De jongen zit op de rand van het podium, zwaait met zijn dunne beentjes en kijkt naar de hond die naar hem zit te kijken. Hij houdt nog een broodje op. De bruine hondenogen schieten naar links en dan naar rechts en dan trippelt hij naar voren, pakt het broodje en gaat naast de jongen zitten.
‘Ik ben geen toverhond,’ zegt het hondje. ‘Ik ben een zwerfhond. Ik kwam vast te zitten in die knalbonbon. Het was zo koud gisteravond en gewoonlijk slaap ik onder de vuilcontainers in het park, maar die hadden ze weggehaald, en ik zat te rillen van de kou en toen ben ik gaan lopen om het warm te krijgen en ik zag een lichtje in een raam en vond een bank vol gekleurd papier en toen viel ik in slaap en nu ben ik hier.’
‘Ik ben met de bus,’ zegt de jongen. ‘Ik woon bij mijn moeder. Ze is schoonmaakster in het hotel en daarom moeten ze me voor het feest uitnodigen.’
‘Wat zou jouw wens zijn geweest?’ zegt het hondje. ‘Als ik een toverhond was?’
De jongen denkt even na, want zo’n soort jongen is hij, en dan zegt hij: ‘Als ik een wens mocht doen, zou ik zeggen dat ik jou mee naar huis wil nemen en altijd wil houden.’
‘Wat?’ blaft de hond terwijl zijn oren ronddraaien als satellietschotels die een buitenaards signaal hebben opgevangen. ‘Wat? Woef! Wat? Woef! Wat? WOE-OE-OEF!’
‘Ik zou jou wensen,’ zegt de jongen. ‘Ik heet Tommy. Hoe heet jij?’
‘Ik heb geen naam.’
‘Dan noem ik je Magic,’ zegt Tommy.
Toen Tommy aan zijn moeder vroeg of hij Magic mocht meenemen naar huis, zei ze ja, hij mocht de hond houden als hij maar wel wist dat een hond voor altijd is en niet alleen maar voor kerst.
Dat was goed, want Tommy was zo’n soort jongen die wist wat altijd was.

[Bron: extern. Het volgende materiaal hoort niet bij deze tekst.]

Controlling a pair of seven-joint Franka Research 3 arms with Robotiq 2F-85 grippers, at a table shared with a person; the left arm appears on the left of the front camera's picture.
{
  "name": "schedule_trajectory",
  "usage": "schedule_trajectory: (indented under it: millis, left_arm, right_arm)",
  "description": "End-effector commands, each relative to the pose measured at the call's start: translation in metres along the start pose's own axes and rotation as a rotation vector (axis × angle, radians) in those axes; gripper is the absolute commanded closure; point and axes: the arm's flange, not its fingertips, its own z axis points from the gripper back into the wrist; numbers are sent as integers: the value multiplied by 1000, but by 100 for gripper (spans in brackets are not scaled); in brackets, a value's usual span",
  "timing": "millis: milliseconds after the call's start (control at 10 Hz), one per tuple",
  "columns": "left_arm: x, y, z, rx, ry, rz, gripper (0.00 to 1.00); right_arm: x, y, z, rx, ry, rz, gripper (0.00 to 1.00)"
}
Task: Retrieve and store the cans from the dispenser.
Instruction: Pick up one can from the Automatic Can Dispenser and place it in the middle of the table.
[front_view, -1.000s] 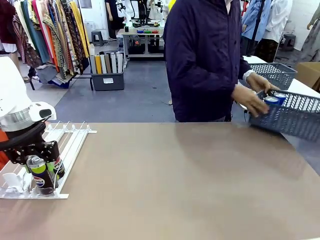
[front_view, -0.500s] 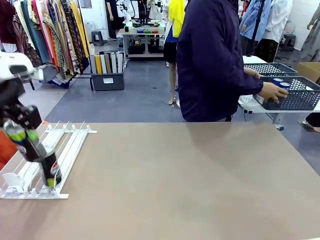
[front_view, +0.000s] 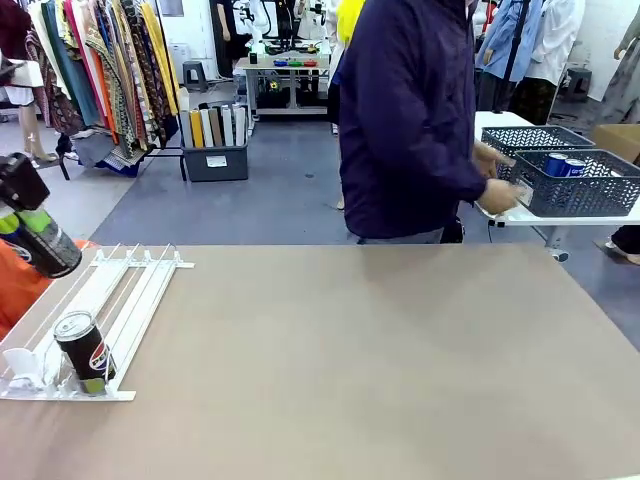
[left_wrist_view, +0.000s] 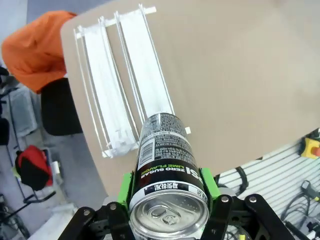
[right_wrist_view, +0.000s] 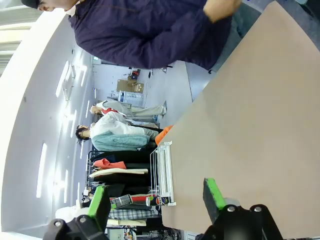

Toen renden Tommy en Magic rond en rond en hielpen ze de moeder van Tommy met het opruimen van de slingers en de geknapte ballonnen en alle dingen die Kerstmis achterlaat. En ze waren gelukkig omdat ze elkaar niet hoefden te verlaten.
Uiteindelijk was de moeder van Tommy klaar met haar werk en toen liepen ze met zijn drieën door de ijskoude straten naar de bushalte.
Het hondje trippelde naast de jongen en keek naar de koude en stralende sterrenhonden in de heldere hemel, en wist dat je nooit iets mooiers kan wensen dan liefde.